Q-Learning is a reinforcement learning algorithm used by Google and it was identified in a recent research paper that it was showing signs of bias, which the March 2019 Core Update has addressed.


“We identify a fundamental source of error in Q-learning and other forms of dynamic programming with function approximation. Delusional bias arises when the approximation architecture limits the class of expressible greedy policies ... inconsistent or even conflicting Q-value estimates can result, leading to pathological behaviour such as over/under-estimation, instability and even divergence," the Google research paper read.


Is this Google's biggest update?


While this update has been big enough to earn its own official name (and a future naming convention), it is not the largest update by a long shot.


"This was a noticeable update that we felt warranted confirming, in keeping with what we’ve said before," Google said. "But it is far from being the biggest update Google has ever done."


What is the connection between neural matching and this update?


In September, 2018, Google introduced a Neural Matching algorithm in a bid to better understand concepts. The search engine giants confirmed this algorithm was being applied to 30 percent of searches.


It uses powerful artificial intelligence technology to better connect general requests with the correct search results. For example, one of the early sample queries used with Neural Matching was: "Why does my TV look strange?"


This new search engine technology was able to correctly match this search with pages describing the Soap Opera Effect, which is created by the use of motion smoothing by modern televisions.


Because this technology is in its relative infancy, there have been suggestions that the March 2019 Core Update could be a way to refine and further implement Neural Matching.

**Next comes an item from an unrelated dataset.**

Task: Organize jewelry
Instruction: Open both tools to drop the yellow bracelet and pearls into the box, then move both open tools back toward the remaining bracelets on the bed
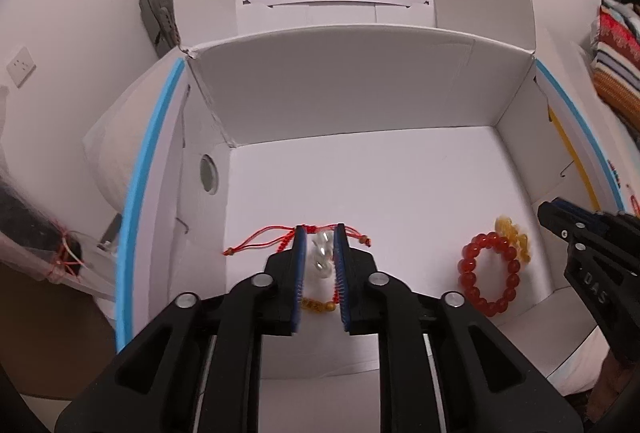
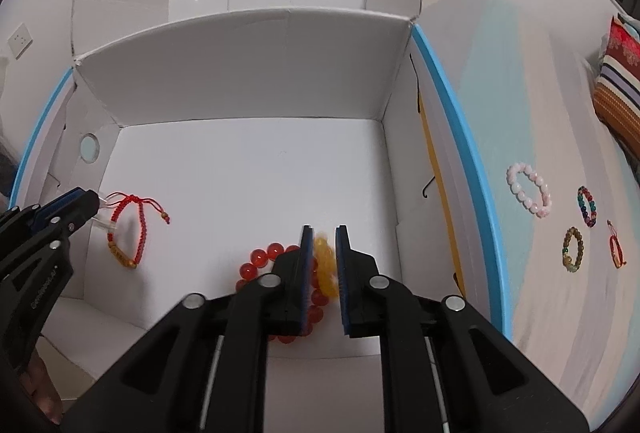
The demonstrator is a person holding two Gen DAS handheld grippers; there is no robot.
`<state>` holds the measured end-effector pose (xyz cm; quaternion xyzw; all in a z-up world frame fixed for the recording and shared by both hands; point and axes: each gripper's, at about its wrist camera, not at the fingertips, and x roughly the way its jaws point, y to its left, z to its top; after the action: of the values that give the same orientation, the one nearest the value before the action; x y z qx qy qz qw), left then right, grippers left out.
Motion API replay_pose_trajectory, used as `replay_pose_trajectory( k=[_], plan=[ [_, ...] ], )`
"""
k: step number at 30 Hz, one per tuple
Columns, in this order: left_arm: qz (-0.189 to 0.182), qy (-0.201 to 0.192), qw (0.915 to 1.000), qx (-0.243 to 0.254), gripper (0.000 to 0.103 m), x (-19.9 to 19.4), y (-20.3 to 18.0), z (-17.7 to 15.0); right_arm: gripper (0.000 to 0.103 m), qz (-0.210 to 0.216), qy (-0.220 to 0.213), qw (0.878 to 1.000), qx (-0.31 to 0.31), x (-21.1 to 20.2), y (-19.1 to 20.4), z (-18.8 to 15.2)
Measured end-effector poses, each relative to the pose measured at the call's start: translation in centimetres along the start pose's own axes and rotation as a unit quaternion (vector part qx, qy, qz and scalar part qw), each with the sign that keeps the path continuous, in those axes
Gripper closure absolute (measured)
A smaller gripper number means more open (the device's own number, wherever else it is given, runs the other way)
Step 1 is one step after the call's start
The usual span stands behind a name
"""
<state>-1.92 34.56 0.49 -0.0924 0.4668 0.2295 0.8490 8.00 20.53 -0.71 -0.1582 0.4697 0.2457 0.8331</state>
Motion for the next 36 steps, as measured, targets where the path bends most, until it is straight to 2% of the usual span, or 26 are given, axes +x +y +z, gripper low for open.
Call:
replay_pose_trajectory(
  k=[2,4,6,9,10,12,17,19,23,26,28,36],
  plan=[
    [0.0,-0.008,1.0,0.001,0.066,-0.4,-0.1,-0.1,0.069,0.002,-0.007,1.0,0.002,-0.6,0.0,0.0],
    [0.002,-0.016,0.9999,-0.001,0.058,-1.0,-0.2,-0.2,0.063,0.002,-0.016,1.0,0.005,-1.3,-0.1,0.1],
    [0.001,-0.023,0.9997,0.0,0.052,-1.5,-0.3,-0.2,0.051,0.002,-0.027,1.0,0.011,-2.2,-0.6,0.1],
    [0.003,-0.036,0.9994,0.004,0.036,-2.4,-0.8,-0.2,0.039,-0.005,-0.043,0.999,0.018,-3.6,-1.4,0.2],
    [0.008,-0.042,0.999,0.008,0.03,-2.7,-1.1,-0.2,0.037,-0.007,-0.046,0.999,0.021,-3.9,-1.7,0.2],
    [0.008,-0.049,0.9987,0.012,0.028,-3.2,-1.6,-0.1,0.035,-0.015,-0.049,0.998,0.027,-4.5,-2.4,0.3],
    [0.002,-0.07,0.9973,0.023,0.014,-5.0,-3.4,0.1,0.026,-0.029,-0.063,0.997,0.038,-6.0,-4.4,0.6],
    [0.008,-0.08,0.9964,0.029,0.012,-5.6,-4.2,0.1,0.022,-0.034,-0.068,0.996,0.043,-6.7,-5.3,0.5],
    [-0.006,-0.091,0.9951,0.037,0.006,-6.9,-5.9,0.4,0.019,-0.044,-0.08,0.995,0.048,-8.0,-7.4,0.1],
    [-0.006,-0.099,0.9938,0.051,0.006,-7.8,-7.8,0.5,0.016,-0.052,-0.088,0.993,0.057,-8.9,-9.2,-0.3],
    [-0.014,-0.1,0.9934,0.054,0.006,-8.0,-8.7,0.6,0.012,-0.057,-0.09,0.992,0.063,-9.4,-10.4,-0.6],
    [-0.058,-0.096,0.991,0.073,0.006,-9.0,-14.1,1.1,0.01,-0.083,-0.088,0.989,0.088,-11.1,-16.9,-1.8]
  ],
)
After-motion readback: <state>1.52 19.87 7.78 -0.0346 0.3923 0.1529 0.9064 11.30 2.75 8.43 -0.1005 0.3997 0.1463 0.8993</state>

Google denied this is the case, saying there were no updates for Neural Matching at the same time as the March 2019 Core Update.


"Neural matching has been part of our core ranking system for over half-a-year. None of the core updates we have confirmed coincided with some new use of neural matching," Google said.


So, while there have been early changes that have been very noticeable, the full impact of the March 2019 Core Update remain to be seen.


In the interim, it is best to do as Google advises and ensure your page is relevant, regularly updated and that you are constantly adding fresh content to your site with the right balance of SEO.